Implicit access to eval
is possible because reflective operators can
reach eval
. As long as we can prevent reflective access to
evalPermissions
we can constrain what can be eval
ed. If
evalPermission
is a function parameter, then only arguments
aliases it, so functions that do not mention the special name
arguments
may safely receive one. Most functions do not mention
arguments
. Before whitelisting a module, a reviewer would be wise
to check for any use of arguments
, and for any escape of permissions
or module
.
evalPermission
is an opaque token — only its reference identity
is significant, so we can check membership in a WeakSet
without
risk of forgery.
This requires API changes to existing modules that dynamically use
eval
, but the changes should be additive and straightforward.

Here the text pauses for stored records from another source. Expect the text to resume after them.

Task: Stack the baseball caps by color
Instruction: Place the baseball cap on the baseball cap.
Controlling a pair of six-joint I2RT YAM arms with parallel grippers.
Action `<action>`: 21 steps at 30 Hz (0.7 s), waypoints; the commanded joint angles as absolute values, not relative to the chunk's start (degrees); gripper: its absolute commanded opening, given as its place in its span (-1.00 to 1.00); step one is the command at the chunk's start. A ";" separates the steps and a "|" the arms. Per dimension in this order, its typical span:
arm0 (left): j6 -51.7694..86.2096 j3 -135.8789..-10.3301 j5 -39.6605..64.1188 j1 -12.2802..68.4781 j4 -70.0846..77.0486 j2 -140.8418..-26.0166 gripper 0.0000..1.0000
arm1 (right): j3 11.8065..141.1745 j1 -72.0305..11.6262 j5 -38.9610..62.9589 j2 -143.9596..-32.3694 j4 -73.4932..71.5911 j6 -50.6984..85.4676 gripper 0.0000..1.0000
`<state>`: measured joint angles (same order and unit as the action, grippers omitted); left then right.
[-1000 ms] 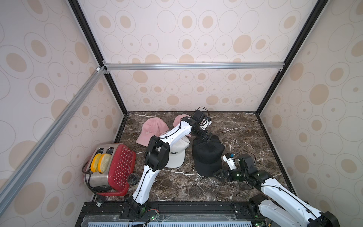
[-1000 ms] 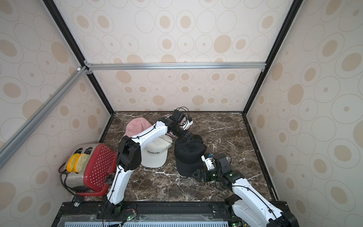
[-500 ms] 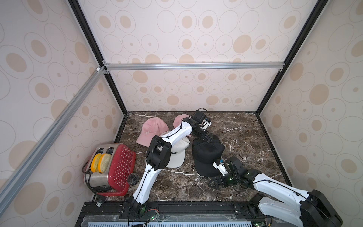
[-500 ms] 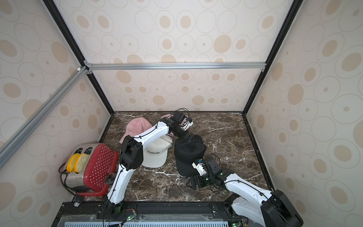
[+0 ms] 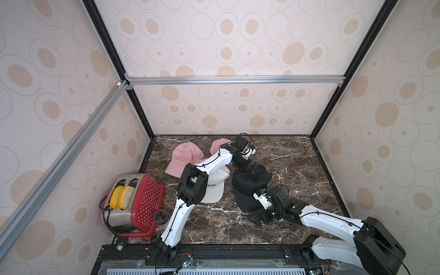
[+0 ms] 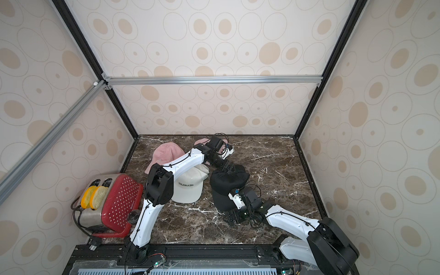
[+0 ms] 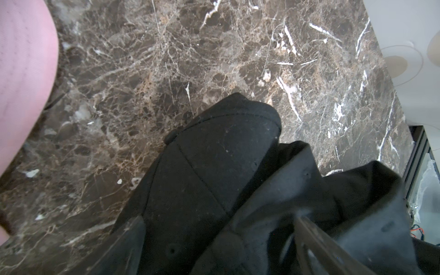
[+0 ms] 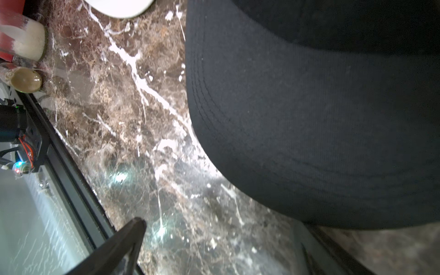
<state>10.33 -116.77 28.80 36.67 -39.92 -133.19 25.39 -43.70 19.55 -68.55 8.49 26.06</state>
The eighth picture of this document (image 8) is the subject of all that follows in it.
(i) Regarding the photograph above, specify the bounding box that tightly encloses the small glass jar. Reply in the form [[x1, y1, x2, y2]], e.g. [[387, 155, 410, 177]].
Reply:
[[1, 15, 47, 61]]

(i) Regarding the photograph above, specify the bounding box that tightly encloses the black cap front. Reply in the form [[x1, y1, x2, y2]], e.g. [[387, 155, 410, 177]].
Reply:
[[185, 1, 440, 229]]

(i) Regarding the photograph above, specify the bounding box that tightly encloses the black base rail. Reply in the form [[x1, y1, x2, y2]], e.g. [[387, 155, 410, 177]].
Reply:
[[13, 91, 145, 275]]

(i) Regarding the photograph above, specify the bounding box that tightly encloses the red silver toaster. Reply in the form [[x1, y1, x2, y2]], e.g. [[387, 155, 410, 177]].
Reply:
[[1, 0, 25, 62]]

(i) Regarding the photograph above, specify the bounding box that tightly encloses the white cap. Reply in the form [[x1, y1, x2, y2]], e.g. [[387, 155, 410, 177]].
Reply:
[[85, 0, 154, 19]]

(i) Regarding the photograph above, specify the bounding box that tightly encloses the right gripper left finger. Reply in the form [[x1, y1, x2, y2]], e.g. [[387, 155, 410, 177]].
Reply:
[[67, 217, 147, 275]]

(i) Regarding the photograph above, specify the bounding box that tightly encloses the small round brown bottle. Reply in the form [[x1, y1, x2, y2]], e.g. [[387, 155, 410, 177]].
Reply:
[[1, 63, 42, 94]]

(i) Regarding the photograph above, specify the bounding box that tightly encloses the small circuit board with led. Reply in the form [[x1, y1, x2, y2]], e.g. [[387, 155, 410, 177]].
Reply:
[[1, 161, 33, 175]]

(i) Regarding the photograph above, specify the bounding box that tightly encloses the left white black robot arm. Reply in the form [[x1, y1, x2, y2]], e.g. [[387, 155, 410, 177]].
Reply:
[[1, 105, 28, 142]]

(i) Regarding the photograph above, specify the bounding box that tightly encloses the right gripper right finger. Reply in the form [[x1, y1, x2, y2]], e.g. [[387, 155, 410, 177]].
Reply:
[[295, 221, 373, 275]]

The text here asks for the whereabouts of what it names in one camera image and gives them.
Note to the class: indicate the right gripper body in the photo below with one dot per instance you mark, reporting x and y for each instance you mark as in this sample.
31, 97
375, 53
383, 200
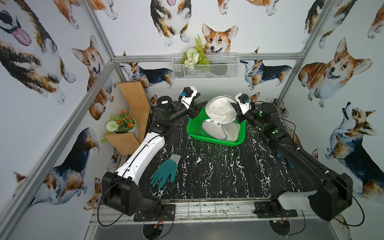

It also allows project teams and security specialists to decide on
a case-by-case basis, which modules really need dynamic eval
.
As with synthetic modules, frozen realms may provide a way to further restrict what dynamically loaded code can do. If you're trying to decide whether to trust a module that dynamically loads code, you have more ways to justifiably conclude that it's safe if the module loads into a sandbox restricts to a limited frozen API.